Ooh, that ended up being a real tricky one. There was an implicit assumption in my first implementation that every group would contain distinct objects. This is usually true, because each relax::Var must be unique across an IRModule, and so the expressions containing relax::Var must also be unique in each function. However, relax expressions do not depend on any variables, such as static shapes, may re-use the same underlying C++ object across multiple functions.

In the test case, both main and main2 inferred the return type of fused_relax_nn_conv2d_relax_nn_relu, using the same ShapeExpr. This was then assigned to its own group during a PostOrderVisit, but that group was never actually used.

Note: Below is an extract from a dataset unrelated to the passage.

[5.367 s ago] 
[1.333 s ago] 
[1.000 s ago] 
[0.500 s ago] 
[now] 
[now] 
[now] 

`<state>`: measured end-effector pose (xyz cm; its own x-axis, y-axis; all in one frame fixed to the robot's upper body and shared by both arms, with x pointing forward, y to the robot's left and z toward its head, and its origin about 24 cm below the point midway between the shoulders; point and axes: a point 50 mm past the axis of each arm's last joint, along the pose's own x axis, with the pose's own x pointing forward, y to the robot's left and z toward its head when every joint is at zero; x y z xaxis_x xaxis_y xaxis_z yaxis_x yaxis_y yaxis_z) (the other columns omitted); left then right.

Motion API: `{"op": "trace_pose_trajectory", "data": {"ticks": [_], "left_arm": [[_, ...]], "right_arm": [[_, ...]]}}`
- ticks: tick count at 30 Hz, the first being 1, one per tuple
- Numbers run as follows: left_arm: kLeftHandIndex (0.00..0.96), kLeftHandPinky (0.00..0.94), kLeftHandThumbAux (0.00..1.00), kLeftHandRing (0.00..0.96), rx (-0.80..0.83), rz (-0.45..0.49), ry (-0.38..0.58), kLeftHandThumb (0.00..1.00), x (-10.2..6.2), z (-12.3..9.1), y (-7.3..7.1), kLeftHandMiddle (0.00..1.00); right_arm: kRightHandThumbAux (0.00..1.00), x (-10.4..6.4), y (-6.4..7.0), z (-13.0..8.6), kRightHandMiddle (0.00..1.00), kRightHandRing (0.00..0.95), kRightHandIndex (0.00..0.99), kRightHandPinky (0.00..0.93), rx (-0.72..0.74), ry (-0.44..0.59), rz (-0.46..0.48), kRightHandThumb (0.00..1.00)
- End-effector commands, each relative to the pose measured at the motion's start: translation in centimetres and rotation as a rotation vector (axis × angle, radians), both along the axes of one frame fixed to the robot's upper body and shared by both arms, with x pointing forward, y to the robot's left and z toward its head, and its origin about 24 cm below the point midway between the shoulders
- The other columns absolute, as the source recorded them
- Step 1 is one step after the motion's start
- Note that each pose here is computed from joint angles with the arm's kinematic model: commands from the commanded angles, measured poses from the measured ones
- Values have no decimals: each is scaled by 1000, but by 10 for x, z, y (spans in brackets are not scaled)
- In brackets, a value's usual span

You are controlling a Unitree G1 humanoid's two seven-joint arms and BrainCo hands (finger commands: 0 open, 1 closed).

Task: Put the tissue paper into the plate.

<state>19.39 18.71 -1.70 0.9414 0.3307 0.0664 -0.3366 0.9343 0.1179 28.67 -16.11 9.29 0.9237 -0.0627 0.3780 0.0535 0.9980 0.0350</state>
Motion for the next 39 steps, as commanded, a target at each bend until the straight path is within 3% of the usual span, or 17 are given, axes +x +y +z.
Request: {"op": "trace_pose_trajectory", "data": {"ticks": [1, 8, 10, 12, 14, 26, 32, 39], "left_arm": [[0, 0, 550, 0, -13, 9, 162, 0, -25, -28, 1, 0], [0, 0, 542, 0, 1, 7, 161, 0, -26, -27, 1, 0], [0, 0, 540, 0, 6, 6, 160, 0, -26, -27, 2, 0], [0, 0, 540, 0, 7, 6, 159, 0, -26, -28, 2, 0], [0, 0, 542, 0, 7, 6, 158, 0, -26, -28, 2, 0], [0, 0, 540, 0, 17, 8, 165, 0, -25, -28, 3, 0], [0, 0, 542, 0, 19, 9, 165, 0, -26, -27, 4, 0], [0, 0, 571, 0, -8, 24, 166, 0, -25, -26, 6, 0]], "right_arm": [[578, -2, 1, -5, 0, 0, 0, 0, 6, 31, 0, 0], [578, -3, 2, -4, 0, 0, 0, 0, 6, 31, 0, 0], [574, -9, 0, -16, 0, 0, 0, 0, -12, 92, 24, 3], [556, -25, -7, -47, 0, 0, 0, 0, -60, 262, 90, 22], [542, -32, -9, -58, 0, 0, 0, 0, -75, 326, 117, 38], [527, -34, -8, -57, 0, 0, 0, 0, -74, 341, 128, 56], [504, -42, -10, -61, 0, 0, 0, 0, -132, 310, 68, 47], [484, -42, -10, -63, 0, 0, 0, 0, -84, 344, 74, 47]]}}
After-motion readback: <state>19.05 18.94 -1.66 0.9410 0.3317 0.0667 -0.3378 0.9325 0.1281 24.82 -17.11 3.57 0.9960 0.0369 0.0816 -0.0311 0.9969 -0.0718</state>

For now, I've added a fix to avoid over-collection of ShapeExpr, by removing the use of PostOrderVisit. The bug could still be triggered for shape expressions that occur explicitly within relax::Call arguments (e.g. for R.full arguments), and which are re-used across multiple functions in the same IRModule. That should be a rarer case, and since it will be a larger refactor to avoid those edge cases (to have caching on a per-Var basis, rather than a per-const Object* basis), I think I'll wait until that becomes an issue before tackling it.